Um recente estudo realizado por cientistas da Universidade Federal de Alagoas (Ufal) indica que cerca de 28 mortes por câncer de pulmão em Maceió, ao longo da última década, estão ligadas à poluição atmosférica. Esse total representa aproximadamente 3% do número total de óbitos pela doença na capital alagoana durante o período analisado.
A pesquisa foi publicada na renomada revista internacional Atmosphere, tendo como autor principal o estudante de Medicina Albery Batista de Almeida Neto, sob a orientação do professor Flavio Manoel Rodrigues da Silva Júnior, do Instituto de Ciências Biológicas e da Saúde (ICBS). O estudo examinou dados sobre poluição do ar e mortalidade por câncer de pulmão entre 2014 e 2023 em todas as 27 capitais do Brasil, com foco especial no material particulado fino conhecido como PM2.5, que é um poluente microscópico capaz de penetrar profundamente nos pulmões e entrar na corrente sanguínea.

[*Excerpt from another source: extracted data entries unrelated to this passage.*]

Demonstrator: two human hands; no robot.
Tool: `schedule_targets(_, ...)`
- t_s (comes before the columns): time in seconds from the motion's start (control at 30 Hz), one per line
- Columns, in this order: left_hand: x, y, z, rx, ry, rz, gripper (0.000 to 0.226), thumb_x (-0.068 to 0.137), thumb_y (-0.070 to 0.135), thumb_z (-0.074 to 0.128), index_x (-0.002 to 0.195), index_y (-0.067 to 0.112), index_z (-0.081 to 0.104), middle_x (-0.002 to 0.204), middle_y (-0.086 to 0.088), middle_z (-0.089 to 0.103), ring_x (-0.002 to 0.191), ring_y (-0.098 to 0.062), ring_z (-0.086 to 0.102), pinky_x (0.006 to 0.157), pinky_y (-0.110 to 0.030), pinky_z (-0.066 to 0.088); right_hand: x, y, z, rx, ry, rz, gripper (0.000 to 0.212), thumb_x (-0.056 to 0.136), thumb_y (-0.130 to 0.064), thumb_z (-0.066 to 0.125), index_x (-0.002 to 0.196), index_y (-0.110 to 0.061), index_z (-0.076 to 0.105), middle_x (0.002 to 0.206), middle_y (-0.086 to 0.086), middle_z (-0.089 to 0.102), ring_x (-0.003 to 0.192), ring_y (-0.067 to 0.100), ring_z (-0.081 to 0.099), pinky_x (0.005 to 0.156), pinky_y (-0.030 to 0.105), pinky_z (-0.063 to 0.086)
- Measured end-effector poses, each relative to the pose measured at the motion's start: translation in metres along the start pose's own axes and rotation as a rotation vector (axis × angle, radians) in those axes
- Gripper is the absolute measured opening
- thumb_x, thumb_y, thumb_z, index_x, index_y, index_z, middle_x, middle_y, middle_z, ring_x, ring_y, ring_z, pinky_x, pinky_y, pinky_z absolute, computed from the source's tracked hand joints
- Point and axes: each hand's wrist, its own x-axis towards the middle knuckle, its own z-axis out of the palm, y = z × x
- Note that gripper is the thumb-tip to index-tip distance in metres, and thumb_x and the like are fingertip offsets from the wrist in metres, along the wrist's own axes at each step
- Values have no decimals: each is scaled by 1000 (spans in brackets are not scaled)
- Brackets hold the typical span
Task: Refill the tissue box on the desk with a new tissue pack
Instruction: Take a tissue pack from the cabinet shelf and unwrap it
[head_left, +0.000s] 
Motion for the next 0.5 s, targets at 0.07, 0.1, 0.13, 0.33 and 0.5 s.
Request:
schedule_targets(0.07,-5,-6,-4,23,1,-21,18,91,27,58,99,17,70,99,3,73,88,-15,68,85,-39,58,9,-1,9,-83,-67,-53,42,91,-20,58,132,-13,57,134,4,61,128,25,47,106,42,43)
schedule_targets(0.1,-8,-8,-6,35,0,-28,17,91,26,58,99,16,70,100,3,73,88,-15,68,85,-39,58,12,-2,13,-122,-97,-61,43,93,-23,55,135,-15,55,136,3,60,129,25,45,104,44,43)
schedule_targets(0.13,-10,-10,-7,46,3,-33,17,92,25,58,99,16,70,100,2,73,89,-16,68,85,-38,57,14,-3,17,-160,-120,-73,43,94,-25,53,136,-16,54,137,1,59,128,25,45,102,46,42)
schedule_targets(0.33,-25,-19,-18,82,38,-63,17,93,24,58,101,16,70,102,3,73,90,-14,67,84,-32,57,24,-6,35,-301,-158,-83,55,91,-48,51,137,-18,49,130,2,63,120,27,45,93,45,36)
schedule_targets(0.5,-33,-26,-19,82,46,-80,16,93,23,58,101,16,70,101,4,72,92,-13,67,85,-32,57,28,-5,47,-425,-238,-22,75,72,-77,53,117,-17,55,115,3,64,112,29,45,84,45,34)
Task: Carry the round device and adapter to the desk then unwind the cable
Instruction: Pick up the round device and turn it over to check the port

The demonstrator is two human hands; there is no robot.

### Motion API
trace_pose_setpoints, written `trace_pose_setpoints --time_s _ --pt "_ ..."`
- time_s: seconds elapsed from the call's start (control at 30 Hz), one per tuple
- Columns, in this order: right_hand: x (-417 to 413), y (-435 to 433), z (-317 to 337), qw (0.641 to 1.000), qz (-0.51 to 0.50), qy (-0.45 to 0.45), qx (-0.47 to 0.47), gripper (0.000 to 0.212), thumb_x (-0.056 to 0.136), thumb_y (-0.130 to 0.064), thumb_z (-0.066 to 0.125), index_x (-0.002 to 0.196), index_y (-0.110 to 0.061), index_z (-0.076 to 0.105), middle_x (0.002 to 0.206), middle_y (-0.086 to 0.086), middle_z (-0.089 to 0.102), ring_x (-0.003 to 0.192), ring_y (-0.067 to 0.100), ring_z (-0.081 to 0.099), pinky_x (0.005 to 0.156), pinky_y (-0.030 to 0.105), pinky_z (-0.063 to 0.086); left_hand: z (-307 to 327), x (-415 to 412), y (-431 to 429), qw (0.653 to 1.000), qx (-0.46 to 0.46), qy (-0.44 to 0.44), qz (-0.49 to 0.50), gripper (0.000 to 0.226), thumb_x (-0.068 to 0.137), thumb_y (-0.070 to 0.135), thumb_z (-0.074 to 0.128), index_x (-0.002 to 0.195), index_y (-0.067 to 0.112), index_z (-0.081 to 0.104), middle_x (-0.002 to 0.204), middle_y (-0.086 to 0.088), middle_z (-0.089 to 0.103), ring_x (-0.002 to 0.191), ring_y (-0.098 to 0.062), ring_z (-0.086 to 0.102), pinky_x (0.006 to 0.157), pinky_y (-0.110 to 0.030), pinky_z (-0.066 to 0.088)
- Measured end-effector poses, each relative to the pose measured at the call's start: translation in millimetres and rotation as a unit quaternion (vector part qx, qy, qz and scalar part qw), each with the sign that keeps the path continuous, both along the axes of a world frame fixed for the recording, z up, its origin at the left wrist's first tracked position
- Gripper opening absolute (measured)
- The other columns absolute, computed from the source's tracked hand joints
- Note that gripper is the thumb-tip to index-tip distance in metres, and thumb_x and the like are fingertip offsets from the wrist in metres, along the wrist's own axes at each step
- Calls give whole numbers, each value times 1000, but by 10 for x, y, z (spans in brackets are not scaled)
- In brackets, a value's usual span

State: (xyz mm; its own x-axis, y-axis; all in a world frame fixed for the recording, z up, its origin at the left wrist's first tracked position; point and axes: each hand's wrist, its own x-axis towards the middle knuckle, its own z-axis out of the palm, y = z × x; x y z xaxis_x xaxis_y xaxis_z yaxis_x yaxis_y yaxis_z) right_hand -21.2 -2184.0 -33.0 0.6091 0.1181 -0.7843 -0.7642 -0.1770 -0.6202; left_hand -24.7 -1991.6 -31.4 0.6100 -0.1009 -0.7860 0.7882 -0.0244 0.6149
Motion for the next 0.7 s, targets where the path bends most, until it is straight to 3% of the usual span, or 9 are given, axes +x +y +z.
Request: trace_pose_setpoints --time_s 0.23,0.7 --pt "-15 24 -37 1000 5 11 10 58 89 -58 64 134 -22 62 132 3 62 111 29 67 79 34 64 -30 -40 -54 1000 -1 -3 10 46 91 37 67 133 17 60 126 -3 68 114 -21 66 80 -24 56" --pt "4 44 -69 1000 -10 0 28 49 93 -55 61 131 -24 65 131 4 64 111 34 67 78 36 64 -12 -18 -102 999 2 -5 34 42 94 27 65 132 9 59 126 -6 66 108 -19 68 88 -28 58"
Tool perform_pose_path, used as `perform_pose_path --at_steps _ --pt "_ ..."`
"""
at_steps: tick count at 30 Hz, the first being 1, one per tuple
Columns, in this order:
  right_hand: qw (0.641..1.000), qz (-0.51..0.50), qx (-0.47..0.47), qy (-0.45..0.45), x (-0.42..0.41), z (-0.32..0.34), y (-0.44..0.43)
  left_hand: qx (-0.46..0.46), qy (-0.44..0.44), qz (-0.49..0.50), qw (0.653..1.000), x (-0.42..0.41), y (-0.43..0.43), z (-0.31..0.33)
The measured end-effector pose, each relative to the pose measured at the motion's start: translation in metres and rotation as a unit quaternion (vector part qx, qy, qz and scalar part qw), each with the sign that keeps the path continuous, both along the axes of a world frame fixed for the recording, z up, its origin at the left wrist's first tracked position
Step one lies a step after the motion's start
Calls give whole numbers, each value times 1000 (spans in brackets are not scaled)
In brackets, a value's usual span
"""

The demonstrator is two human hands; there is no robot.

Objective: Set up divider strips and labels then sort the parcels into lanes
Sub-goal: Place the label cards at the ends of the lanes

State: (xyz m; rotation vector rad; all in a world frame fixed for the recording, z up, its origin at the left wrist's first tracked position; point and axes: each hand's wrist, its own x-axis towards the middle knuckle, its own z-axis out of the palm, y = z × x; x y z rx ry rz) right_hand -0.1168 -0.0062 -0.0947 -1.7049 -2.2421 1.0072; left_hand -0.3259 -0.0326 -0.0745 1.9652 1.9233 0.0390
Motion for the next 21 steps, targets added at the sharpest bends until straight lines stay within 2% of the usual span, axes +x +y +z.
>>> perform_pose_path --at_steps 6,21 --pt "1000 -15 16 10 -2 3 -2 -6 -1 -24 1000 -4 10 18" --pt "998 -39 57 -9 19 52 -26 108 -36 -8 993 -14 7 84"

De acordo com Albery, “a poluição do ar pode contribuir para o desenvolvimento de doenças cardiovasculares e respiratórias”, e ainda não existia, em nível nacional, uma compreensão clara sobre o impacto da poluição atmosférica na mortalidade por câncer de pulmão. “Hoje, o tabagismo é, de fato, o principal fator de risco para o desenvolvimento do câncer de pulmão e para a mortalidade relacionada à doença. No entanto, a poluição do ar apresenta uma série de compostos tóxicos que também podem comprometer o desenvolvimento e a progressão do tumor na região pulmonar”, destacou o pesquisador.
O estudo revelou que, em todo o Brasil, 9.631 mortes por câncer de pulmão nas capitais estão diretamente ligadas à exposição prolongada ao PM2.5, o que representa mais de 13% de todas as fatalidades pela doença nessas localidades. Para essa análise, os pesquisadores aplicaram uma metodologia da Organização Mundial da Saúde (OMS) para determinar o número de óbitos atribuídos à poluição do ar.
Os dados mostram que a maioria das capitais brasileiras apresentou níveis médios de PM2.5 que ultrapassam os limites recomendados pela OMS. Especificamente, 97,41% das médias anuais excederam o padrão internacional, e quase um terço das medições superou os limites brasileiros, indicando uma exposição crônica da população urbana a níveis prejudiciais.
Embora o panorama nacional seja alarmante, as capitais do Nordeste, incluindo Maceió, mostraram índices de poluição abaixo da média nacional. “As taxas em Maceió e nas outras capitais do Nordeste são menores que a média nacional e refletem os menores níveis de poluição na região quando se compara às demais regiões do país”, afirmou o professor Flavio Rodrigues. Contudo, os pesquisadores alertam que mesmo esses níveis considerados mais baixos ainda podem afetar a saúde pública a longo prazo.